As schoolwork starts to wind down, I’m finally starting to make progress on the creativity tools and HCI explorations I talked about back in September. This week I’ve also realized that graphical tools for art and design are what I want to focus most on. (I do still intend to explore textual interfaces, but they’re on the backburner for now.)

In the spirit of working in public, then, Cirque is a small WIP web app I’m building for making patterns via circle packing:

cirque-01.png
cirque-02.png
cirque-03.png
cirque-04.png

This is very much a rough initial MVP. You can tweak some settings, generate new patterns using a simple circle-packing algorithm, and export SVG (with the turbulence/displacement filters enabled by default), but that’s it.
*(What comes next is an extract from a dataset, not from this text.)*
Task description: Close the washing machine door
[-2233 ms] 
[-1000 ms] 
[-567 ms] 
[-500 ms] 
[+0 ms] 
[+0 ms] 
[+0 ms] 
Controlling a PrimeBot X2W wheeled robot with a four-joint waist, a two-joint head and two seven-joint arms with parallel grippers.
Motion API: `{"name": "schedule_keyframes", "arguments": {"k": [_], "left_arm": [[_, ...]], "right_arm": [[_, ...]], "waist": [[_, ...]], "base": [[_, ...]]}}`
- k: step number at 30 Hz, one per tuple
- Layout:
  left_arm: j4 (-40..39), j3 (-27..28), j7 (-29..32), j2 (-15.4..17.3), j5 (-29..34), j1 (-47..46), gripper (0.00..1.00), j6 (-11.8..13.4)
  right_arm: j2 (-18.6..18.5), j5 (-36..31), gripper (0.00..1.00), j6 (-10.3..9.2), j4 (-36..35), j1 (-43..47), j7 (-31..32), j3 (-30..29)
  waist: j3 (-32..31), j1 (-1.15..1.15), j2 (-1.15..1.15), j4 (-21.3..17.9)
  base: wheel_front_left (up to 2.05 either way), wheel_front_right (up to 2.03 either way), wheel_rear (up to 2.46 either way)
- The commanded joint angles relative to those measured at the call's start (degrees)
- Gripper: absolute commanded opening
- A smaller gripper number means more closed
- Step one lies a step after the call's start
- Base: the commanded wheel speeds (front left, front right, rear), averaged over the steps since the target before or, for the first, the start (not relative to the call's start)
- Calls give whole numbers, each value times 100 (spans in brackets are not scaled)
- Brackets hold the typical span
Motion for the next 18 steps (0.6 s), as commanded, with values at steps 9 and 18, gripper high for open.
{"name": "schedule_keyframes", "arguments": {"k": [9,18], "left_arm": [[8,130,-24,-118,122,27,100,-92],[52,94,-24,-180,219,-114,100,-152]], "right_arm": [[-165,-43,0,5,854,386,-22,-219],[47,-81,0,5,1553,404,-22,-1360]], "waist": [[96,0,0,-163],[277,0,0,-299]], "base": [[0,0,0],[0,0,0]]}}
Some of the features I’m planning to build next:

  • Replace the settings text box with, you know, good UI (I’m also excited to explore color picker design here)
  • Add the ability to manually place both circles and anticircles (so artists are able to create intentional negative space)
  • Add a way to programmatically set the circle colors (probably via something like shaders, so you could say all circles smaller than a certain size get one color and the rest get another, or circle color is dependent on position or something else)

I’ve also thought about moving the circle packing code from JavaScript to Rust, to be able to play around with WebAssembly, but it seems overkill, at least at this point. (Instead I think I’ll plan to Rust and WebAssembly on the graphical type design tool I want to build.)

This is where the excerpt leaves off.